- _REQUIREMENT_:
When you reach the line containing "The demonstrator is" in the entries below, begin reproducing lines exactly, and stop once the line containing "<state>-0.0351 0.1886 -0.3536" is done.

- _EXTRACTED DATA_:
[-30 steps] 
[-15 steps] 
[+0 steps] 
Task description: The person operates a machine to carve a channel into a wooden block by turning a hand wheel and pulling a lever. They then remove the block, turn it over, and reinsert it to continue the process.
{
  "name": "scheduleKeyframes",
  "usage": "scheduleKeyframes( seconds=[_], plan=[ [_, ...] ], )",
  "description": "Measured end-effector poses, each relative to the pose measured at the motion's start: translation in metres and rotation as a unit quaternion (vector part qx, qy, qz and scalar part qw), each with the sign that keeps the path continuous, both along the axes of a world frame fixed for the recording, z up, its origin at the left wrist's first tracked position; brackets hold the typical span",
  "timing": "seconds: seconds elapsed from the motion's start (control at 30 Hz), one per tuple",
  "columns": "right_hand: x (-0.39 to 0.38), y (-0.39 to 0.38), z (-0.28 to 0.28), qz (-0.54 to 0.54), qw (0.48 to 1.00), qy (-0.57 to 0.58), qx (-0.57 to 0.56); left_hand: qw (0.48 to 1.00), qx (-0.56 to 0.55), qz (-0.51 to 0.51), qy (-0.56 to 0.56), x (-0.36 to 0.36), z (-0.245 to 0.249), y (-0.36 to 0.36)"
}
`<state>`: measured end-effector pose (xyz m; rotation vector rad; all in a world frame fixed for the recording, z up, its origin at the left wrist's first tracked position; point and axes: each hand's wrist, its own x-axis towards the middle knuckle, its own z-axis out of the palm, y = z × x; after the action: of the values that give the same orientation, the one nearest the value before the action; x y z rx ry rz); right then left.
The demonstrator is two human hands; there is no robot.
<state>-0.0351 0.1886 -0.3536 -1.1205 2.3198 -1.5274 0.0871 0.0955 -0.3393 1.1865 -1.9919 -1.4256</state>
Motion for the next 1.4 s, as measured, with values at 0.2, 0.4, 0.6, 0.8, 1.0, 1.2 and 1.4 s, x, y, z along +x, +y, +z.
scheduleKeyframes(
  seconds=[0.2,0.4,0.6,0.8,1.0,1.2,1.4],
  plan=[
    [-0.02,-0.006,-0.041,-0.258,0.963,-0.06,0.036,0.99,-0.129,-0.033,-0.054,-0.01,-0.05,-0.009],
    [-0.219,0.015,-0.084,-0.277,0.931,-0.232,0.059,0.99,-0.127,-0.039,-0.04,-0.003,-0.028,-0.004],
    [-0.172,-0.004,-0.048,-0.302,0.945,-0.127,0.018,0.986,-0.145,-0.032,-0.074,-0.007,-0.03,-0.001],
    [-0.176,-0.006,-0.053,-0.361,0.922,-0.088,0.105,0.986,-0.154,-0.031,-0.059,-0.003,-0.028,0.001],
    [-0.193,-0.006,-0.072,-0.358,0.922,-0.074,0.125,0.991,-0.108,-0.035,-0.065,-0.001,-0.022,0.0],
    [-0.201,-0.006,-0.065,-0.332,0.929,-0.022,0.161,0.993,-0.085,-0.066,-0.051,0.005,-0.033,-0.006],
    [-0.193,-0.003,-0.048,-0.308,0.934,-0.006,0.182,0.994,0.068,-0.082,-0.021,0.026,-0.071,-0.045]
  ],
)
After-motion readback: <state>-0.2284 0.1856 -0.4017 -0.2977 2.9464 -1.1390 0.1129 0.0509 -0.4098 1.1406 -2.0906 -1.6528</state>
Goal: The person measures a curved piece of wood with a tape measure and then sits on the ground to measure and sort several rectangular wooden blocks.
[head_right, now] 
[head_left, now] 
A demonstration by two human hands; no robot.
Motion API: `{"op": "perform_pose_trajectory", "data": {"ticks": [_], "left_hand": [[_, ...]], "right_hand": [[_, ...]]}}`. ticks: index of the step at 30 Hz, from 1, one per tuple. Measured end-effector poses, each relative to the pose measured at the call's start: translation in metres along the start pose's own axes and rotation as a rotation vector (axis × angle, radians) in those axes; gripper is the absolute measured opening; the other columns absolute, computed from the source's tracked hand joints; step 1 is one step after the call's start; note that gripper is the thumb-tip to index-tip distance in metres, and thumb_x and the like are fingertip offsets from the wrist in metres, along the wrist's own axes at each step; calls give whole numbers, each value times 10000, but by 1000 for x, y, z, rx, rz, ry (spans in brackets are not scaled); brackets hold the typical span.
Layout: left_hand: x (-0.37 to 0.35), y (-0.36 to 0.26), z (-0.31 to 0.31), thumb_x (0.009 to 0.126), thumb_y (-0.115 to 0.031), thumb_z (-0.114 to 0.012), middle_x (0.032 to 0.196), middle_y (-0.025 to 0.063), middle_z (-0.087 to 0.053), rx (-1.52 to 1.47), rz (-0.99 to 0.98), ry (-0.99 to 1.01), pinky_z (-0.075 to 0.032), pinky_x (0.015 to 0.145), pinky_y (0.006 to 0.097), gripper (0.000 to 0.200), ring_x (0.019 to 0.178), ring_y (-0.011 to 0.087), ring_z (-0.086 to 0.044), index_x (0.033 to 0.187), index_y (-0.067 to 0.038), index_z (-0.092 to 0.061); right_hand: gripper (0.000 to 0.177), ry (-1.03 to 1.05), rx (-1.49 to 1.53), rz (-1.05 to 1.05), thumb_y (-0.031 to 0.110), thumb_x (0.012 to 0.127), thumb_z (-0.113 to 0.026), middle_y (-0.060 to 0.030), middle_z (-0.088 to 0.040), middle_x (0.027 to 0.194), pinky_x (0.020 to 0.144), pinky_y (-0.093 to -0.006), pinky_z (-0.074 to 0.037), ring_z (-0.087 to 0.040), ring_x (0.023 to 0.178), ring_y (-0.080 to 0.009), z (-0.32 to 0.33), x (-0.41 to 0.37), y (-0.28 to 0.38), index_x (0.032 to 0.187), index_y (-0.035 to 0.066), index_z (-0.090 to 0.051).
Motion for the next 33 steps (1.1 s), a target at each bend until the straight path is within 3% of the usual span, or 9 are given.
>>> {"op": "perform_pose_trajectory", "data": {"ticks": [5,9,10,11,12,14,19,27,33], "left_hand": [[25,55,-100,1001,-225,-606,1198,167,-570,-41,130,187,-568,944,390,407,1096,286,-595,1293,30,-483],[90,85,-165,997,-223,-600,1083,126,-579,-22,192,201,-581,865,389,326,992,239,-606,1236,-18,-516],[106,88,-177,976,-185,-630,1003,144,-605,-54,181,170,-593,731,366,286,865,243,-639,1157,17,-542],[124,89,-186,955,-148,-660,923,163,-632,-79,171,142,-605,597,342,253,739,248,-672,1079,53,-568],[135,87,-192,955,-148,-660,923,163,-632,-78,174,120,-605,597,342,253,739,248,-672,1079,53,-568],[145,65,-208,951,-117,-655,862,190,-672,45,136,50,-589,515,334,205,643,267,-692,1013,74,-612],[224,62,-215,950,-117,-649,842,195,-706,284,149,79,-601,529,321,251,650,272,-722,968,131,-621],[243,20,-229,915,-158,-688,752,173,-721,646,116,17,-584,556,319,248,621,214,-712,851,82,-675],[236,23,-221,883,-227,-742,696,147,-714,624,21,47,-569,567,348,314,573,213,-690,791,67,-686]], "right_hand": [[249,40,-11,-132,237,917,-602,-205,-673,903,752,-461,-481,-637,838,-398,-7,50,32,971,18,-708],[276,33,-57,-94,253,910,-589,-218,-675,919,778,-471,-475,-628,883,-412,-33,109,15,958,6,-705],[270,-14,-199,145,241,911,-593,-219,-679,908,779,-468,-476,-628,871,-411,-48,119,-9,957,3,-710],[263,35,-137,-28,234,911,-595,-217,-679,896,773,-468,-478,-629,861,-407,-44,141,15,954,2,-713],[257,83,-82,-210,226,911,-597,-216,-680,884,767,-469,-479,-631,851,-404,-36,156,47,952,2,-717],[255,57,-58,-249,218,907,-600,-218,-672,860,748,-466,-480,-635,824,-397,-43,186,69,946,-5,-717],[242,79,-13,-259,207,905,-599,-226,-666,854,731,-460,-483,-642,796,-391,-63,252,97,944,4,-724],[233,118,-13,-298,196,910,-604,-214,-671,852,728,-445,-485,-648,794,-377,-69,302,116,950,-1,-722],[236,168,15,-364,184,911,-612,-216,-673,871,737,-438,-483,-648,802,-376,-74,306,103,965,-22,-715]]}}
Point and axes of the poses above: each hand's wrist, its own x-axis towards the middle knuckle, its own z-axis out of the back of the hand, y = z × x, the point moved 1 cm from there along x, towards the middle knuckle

- _TASK OUTPUT_:
The demonstrator is two human hands; there is no robot.
<state>-0.0351 0.1886 -0.3536 -1.1205 2.3198 -1.5274 0.0871 0.0955 -0.3393 1.1865 -1.9919 -1.4256</state>

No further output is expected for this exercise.